Smoken Up travelled to Perth for the Inter Dominion at Gloucester Park following a track record win at Melton where he won in a 1:51.1 rate for 1740 metres. He was undefeated in his three heats of the series along with Im Themightyquinn and Auckland Reactor. However, in the final Smoken Up galloped effectively ending his winning chance. In April he won the Len Smith Mile at Menangle for the fourth time. He won 12 of 20 starts in Australia for the season and $1,084,957.

==2012–13==
In 2013 Smoken Up won his fourth South Australian Cup equalling the record for most wins in the race held by Gammalite.

==2013–14==
Smoken Up won the Cordina Sprint at Menangle breaking 1:50 which earned him another start in the Miracle Mile Pace after his racing career had been in jeopardy due to injury.

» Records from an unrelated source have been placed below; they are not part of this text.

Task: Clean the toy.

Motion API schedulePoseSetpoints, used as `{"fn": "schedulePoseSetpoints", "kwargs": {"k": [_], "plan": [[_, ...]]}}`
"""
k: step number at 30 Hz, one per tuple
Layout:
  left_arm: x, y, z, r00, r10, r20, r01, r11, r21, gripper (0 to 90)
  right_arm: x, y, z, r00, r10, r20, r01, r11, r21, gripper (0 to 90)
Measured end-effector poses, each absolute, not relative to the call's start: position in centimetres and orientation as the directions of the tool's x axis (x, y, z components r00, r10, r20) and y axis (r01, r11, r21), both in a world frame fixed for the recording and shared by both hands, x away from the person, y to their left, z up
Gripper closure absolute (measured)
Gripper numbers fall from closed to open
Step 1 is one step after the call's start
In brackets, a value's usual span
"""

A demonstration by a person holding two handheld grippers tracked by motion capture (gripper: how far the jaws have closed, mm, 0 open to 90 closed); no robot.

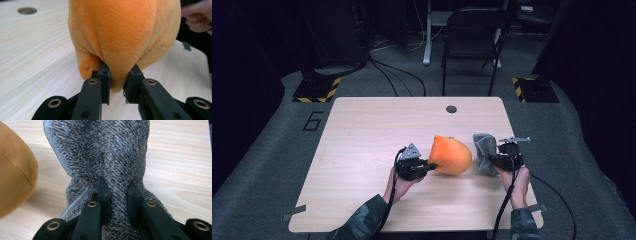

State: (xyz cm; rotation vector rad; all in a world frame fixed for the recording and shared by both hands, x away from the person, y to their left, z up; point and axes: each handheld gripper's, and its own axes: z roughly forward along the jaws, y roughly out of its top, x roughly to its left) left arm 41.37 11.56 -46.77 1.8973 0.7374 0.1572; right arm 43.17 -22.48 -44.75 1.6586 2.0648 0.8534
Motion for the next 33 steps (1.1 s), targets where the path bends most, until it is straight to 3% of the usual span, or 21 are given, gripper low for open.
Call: {"fn": "schedulePoseSetpoints", "kwargs": {"k": [14, 22, 28, 33], "plan": [[42.6, 12.1, -49.7, 0.697, 0.589, -0.41, 0.625, -0.218, 0.75, 76.0, 43.1, -22.1, -44.7, -0.249, 0.965, 0.085, 0.75, 0.137, 0.647, 77.5], [42.4, 11.8, -49.7, 0.706, 0.626, -0.332, 0.586, -0.253, 0.77, 71.5, 42.4, -20.8, -42.9, -0.291, 0.953, 0.084, 0.712, 0.157, 0.684, 77.6], [42.2, 11.5, -49.6, 0.709, 0.638, -0.3, 0.57, -0.27, 0.776, 68.1, 40.4, -15.4, -38.8, -0.46, 0.884, 0.084, 0.606, 0.244, 0.757, 77.6], [41.9, 11.3, -49.6, 0.716, 0.642, -0.275, 0.552, -0.279, 0.786, 67.8, 39.9, -11.7, -39.2, -0.522, 0.851, 0.049, 0.595, 0.323, 0.736, 77.6]]}}
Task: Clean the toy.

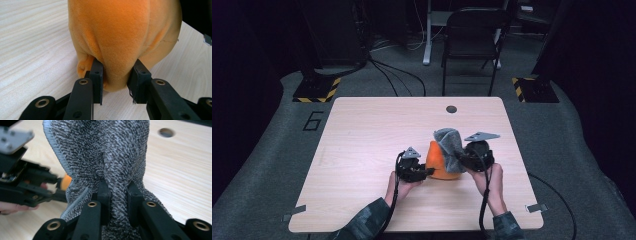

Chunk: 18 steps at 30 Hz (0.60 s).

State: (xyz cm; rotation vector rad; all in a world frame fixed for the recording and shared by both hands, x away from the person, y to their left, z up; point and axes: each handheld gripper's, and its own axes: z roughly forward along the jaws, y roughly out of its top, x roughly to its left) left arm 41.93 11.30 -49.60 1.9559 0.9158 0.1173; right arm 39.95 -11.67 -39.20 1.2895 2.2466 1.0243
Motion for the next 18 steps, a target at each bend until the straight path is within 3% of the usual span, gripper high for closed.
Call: {"fn": "schedulePoseSetpoints", "kwargs": {"k": [1, 5, 11, 13, 15, 18], "plan": [[41.9, 11.3, -49.6, 0.724, 0.637, -0.265, 0.548, -0.297, 0.782, 66.8, 40.4, -10.6, -40.5, -0.521, 0.854, -0.007, 0.604, 0.374, 0.704, 77.9], [41.7, 10.9, -49.8, 0.735, 0.646, -0.205, 0.517, -0.339, 0.786, 63.5, 41.0, -10.2, -42.2, -0.51, 0.859, -0.032, 0.615, 0.391, 0.685, 78.5], [41.5, 10.5, -49.7, 0.765, 0.637, -0.095, 0.439, -0.408, 0.801, 46.6, 41.4, -10.9, -43.1, -0.505, 0.863, -0.018, 0.624, 0.38, 0.682, 78.9], [41.5, 10.5, -49.8, 0.78, 0.623, -0.059, 0.406, -0.431, 0.806, 47.7, 41.5, -10.9, -43.2, -0.503, 0.864, -0.018, 0.626, 0.379, 0.681, 78.8], [41.3, 10.5, -49.9, 0.791, 0.61, -0.049, 0.39, -0.441, 0.808, 59.5, 41.5, -11.0, -43.2, -0.506, 0.862, -0.014, 0.626, 0.379, 0.681, 78.8], [41.2, 10.3, -49.9, 0.791, 0.611, -0.038, 0.382, -0.445, 0.81, 65.1, 41.4, -11.0, -43.0, -0.51, 0.86, -0.012, 0.619, 0.376, 0.69, 78.4]]}}
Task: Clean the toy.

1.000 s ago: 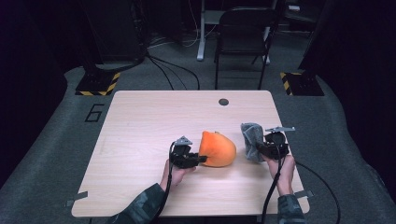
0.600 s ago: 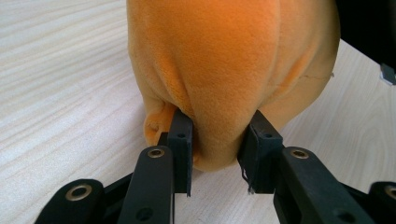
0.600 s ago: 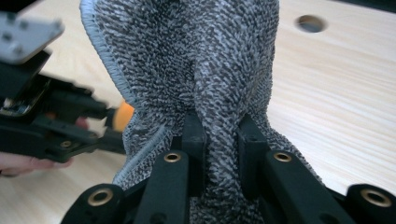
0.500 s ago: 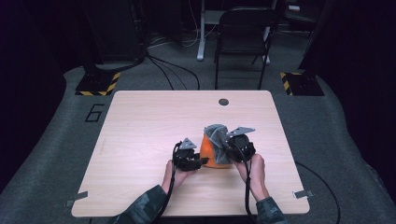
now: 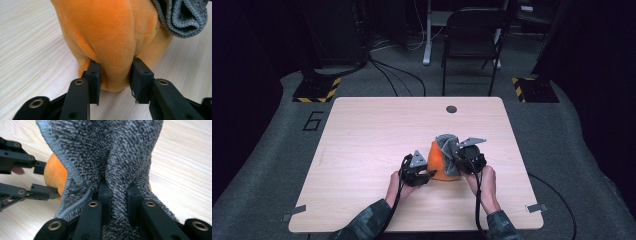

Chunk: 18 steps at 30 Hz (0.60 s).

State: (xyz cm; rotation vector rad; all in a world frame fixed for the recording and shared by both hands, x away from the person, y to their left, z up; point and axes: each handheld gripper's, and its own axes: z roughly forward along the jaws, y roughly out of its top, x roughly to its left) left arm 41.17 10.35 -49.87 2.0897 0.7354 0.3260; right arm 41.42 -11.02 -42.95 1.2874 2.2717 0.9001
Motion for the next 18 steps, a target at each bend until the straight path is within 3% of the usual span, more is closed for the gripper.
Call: {"fn": "schedulePoseSetpoints", "kwargs": {"k": [8, 18], "plan": [[40.7, 10.0, -49.6, 0.787, 0.617, -0.018, 0.372, -0.451, 0.812, 68.3, 39.2, -9.0, -39.8, -0.574, 0.819, -0.021, 0.516, 0.381, 0.767, 77.9], [40.8, 10.1, -49.8, 0.79, 0.612, -0.024, 0.371, -0.447, 0.814, 70.4, 40.1, -8.4, -42.0, -0.559, 0.827, -0.056, 0.55, 0.421, 0.722, 77.9]]}}
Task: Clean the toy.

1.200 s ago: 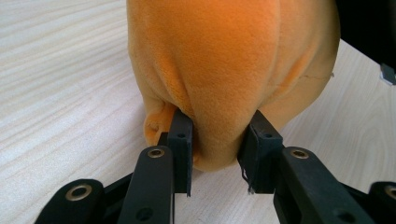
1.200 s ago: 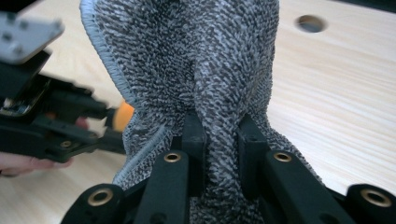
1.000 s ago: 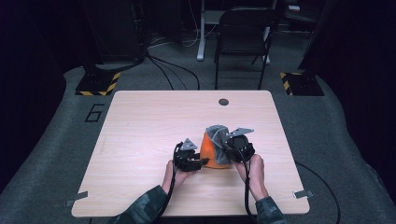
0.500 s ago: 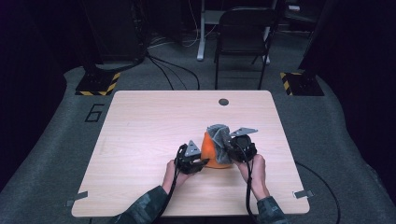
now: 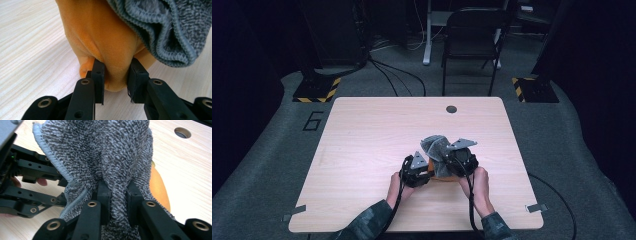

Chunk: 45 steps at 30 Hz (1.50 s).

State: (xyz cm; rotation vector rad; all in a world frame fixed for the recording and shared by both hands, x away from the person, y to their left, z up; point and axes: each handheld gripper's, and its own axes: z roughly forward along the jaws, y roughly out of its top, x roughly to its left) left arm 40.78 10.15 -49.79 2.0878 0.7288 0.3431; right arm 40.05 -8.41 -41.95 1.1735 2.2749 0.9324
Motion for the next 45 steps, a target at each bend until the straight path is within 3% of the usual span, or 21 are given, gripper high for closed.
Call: {"fn": "schedulePoseSetpoints", "kwargs": {"k": [24, 45], "plan": [[41.0, 10.4, -49.9, 0.799, 0.599, -0.051, 0.38, -0.437, 0.815, 70.3, 41.9, -13.7, -43.3, -0.446, 0.895, -0.005, 0.664, 0.335, 0.669, 77.3], [41.0, 10.4, -49.9, 0.803, 0.594, -0.047, 0.378, -0.446, 0.811, 70.4, 44.3, -16.5, -49.0, -0.349, 0.937, 0.028, 0.816, 0.289, 0.501, 77.0]]}}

During the season it was announced that Smoken Up would be retired after a farewell tour including races in Sydney and Adelaide. He made his last race start at Melton on September 6, 2014.

==Legacy and awards==

In July 2014 it was announced by Harness Racing Victoria that the race known as The Legends would be renamed the Smoken Up Sprint.

In 2023 Smoken Up was inducted into the Victorian Harness Racing Hall of Fame.